Moreover, funding related to ART and germline gene editing has historically been limited by NIH policy. Some certainly laud such a prohibitive regime; others believe such a moratorium should focus on human germline gene editing specifically, and views differ on the extent of its duration (e.g., in perpetuity versus only until certain safety and efficacy concerns are resolved).
To the extent that this discourse already has occurred, it has largely focused on scientific experts, and not the general public. For example, while scientists have continued to meet to discuss the appropriateness of germline gene editing at various international summits, the federal administrative state has yet to facilitate significant public discourse, and a Congressional subcommittee hearing in 2015 similarly fell short.

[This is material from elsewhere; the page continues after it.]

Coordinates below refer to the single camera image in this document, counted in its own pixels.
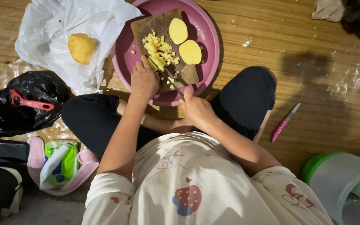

Even though it is possible that calls for societal discourse are just attempts by opponents to stymie the use of these techniques, after addressing the shortcomings of administrative law mechanisms like notice-and-comment rulemaking in Normalizing Reproductive Genetic Innovation I offer the following possibilities for structuring a societal discourse in the U.S. using administrative law: (1) adapting the U.K.’s public consultation methods used in the leadup to the legalization of mitochondrial transfer to the U.S.’ existing deliberative processes; (2) citizens’ juries, which have been used around the world to consider views of individuals on various issues; (3) Consensus Development Review, a process that was used in the U.S. to classify liver transplantation as “established” instead of experimental, thus clearing the way for insurance coverage; and (4) increased administrative agency and media outreach, as occurred during the COVID-19 vaccination campaign (although this certainly has not led to consensus on vaccination in the United States). One also could consider Australia’s recent incremental approach to the legalization of mitochondrial transfer.
While participatory approaches could have disadvantages, including the overrepresentation of advocacy groups and a failure to include the broader public, any negative participation would, at worst or at best, depending on one’s perspective, preserve the current regulatory environment in the U.S. where traditional ART is widely available but reproductive genetic innovation is not.
When scientists and the public finally do engage in conversation, it is worth reminding the public how similar reproductive genetic innovation is to many other initially controversial medical techniques and approved medical products, including organ transplantation, vaccination, IVF, and somatic gene therapy. Doing so could perhaps foster a productive conversation that can focus on safety, efficacy, and the practice of medicine, instead of sensationalism and science fiction.
Myrisha S. Lewis is an Associate Professor of Law at William & Mary Law School.